A Assembleia da República aprovou, por unanimidade, os projectos de lei do BE que agravam a penalização de estacionamento em lugar para pessoas com deficiência e a obrigação de as entidades públicas assegurarem lugares gratuitos para estes utentes. As propostas vão ser agora discutidas em comissão.

No plenário desta sexta-feira, os deputados aprovaram uma alteração ao Código da Estrada que passa a considerar como contra-ordenação grave a paragem e estacionamento em lugar reservado a veículos de pessoas com deficiência. No projecto bloquista é defendido que a reserva de estacionamento “é a única maneira de garantir a estas pessoas o referido direito à mobilidade” e que “a ocupação indevida destes espaços de parqueamento é uma prática recorrente e não é reconhecida ainda pela generalidade da população como uma prática gravemente atentatória de um direito que limita a liberdade de circulação de quem necessita desse espaço”. 

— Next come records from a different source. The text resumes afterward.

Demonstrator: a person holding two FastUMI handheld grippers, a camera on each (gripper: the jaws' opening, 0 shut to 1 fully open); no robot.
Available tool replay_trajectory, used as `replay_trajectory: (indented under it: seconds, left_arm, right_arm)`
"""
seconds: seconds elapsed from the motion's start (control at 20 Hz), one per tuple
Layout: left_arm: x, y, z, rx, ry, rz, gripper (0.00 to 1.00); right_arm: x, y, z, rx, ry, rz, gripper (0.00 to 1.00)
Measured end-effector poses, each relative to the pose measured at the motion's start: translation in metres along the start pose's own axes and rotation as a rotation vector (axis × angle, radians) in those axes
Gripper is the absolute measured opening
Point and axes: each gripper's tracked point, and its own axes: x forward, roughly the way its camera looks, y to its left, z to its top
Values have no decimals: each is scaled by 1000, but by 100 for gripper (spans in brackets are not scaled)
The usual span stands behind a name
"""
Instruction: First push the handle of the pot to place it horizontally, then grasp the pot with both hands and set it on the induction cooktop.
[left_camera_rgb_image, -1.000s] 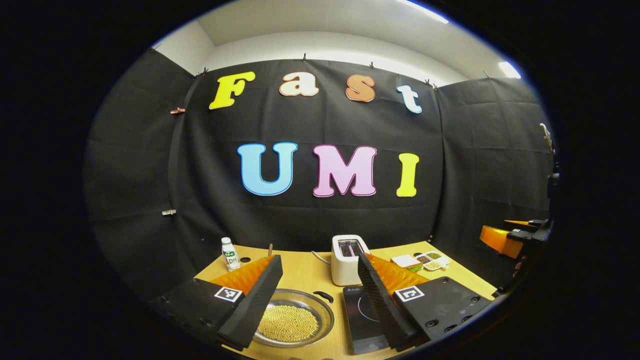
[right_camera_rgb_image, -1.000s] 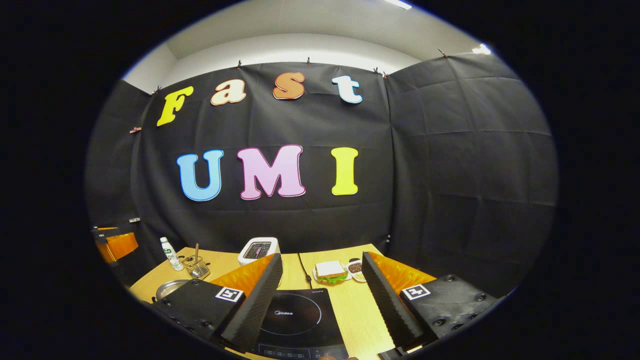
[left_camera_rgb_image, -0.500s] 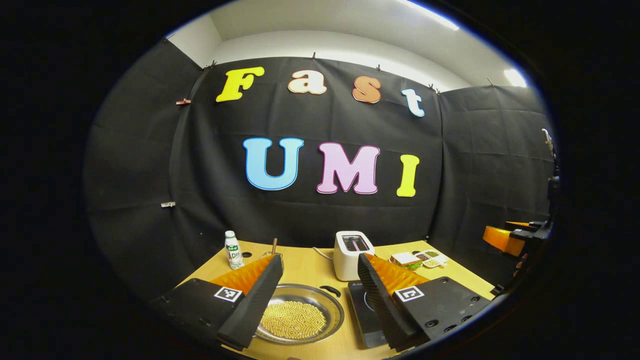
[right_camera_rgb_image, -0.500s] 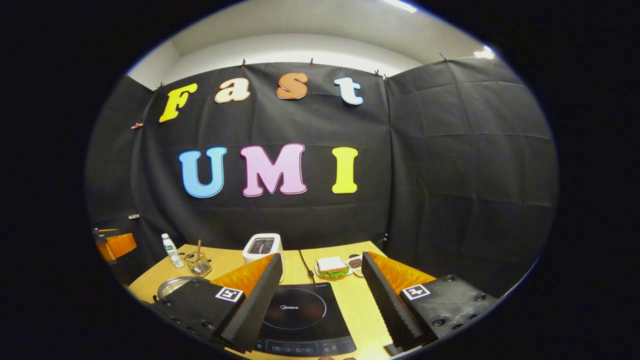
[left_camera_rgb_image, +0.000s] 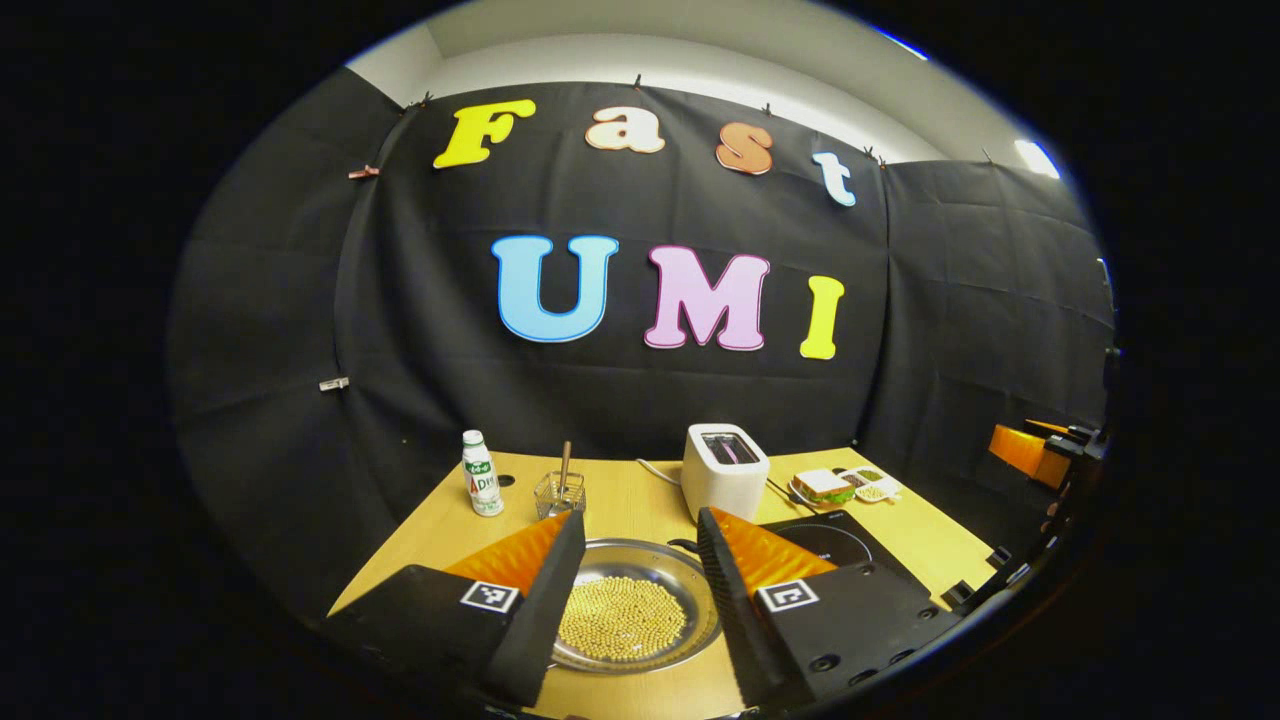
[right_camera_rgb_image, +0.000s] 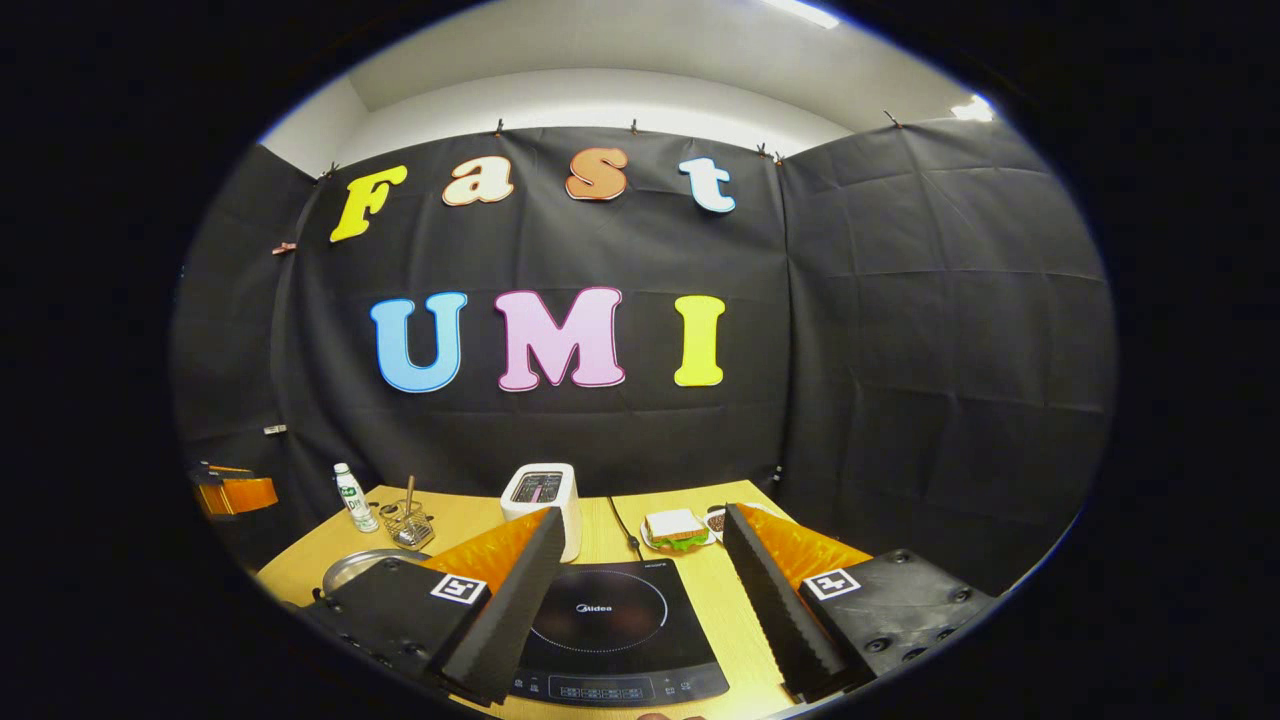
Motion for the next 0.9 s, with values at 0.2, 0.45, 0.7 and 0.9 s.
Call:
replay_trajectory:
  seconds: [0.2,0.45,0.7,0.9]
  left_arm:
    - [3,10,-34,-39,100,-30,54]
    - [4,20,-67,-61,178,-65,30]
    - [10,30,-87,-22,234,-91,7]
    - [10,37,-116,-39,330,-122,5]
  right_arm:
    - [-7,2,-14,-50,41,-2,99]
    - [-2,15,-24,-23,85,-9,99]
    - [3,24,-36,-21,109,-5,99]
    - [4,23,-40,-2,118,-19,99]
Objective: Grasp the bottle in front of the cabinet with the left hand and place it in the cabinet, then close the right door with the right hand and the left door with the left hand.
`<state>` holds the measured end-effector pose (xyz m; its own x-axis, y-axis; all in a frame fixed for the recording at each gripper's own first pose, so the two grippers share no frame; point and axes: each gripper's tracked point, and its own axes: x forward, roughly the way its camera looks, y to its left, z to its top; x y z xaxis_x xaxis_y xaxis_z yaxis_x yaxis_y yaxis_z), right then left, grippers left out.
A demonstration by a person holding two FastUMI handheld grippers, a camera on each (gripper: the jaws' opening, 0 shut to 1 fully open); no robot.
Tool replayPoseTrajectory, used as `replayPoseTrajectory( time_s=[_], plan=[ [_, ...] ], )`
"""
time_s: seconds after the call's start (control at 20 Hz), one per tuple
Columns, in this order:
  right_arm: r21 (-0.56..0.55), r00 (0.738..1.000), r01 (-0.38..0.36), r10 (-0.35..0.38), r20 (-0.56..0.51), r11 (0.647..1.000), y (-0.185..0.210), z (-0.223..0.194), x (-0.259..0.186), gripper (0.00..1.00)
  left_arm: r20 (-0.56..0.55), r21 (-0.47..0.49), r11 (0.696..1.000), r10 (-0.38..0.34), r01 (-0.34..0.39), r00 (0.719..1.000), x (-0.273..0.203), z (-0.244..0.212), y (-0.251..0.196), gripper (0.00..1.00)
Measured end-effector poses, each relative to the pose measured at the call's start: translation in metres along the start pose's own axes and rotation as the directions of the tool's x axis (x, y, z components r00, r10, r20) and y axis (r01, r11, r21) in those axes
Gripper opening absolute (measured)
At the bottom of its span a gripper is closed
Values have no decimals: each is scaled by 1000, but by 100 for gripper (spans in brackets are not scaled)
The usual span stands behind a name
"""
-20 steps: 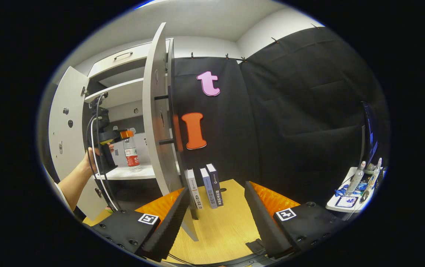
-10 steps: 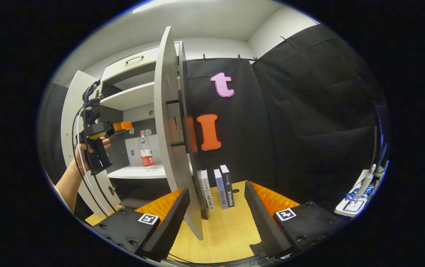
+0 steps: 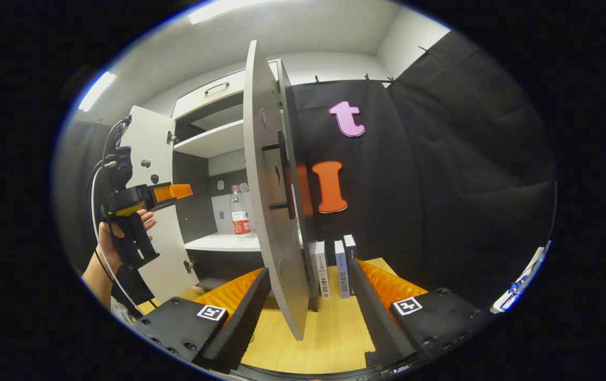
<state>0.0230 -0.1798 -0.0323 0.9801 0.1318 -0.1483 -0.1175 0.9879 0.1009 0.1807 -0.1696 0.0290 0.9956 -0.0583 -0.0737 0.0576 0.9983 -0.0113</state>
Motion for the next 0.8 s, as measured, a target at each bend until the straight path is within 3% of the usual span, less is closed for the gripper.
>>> replayPoseTrajectory(
  time_s=[0.35,0.8],
  plan=[
    [-10,996,-86,86,-9,996,7,4,7,98,54,40,994,99,-101,994,-56,-11,10,94],
    [25,998,-55,55,11,998,30,3,31,98,41,-3,998,70,-70,997,-80,-33,14,95]
  ],
)
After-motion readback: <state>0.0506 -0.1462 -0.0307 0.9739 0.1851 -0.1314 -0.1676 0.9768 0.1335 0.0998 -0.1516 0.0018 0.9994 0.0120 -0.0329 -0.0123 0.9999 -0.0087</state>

Noutro projecto do BE que mereceu consenso na generalidade é a obrigação das entidades públicas que dispõem de estacionamento para utentes garantam lugares gratuitos para pessoas com deficiência. Foi também aprovado por unanimidade um projecto de resolução do PCP que propõe a realização de um levantamento dos lugares de estacionamento reservados a pessoas com deficiência existentes nas instituições ou entidades públicas. 

A bancada comunista propõe que as entidades públicas passem a assegurar lugares para pessoas com deficiência e que o Governo desenvolva uma campanha pública de sensibilização e esclarecimento, “com vista a dissuadir os comportamentos de utilização indevida destes lugares de estacionamento reservados”.

Nas votações desta manhã, o plenário assistiu a um resultado algo inusitado. Um projecto de resolução do PAN sobre o regime geral de gestão de resíduos obteve os votos contra de todas as bancadas e não foi votado favoravelmente pelo proponente já que o único deputado desde partido se encontra ausente por baixa médica.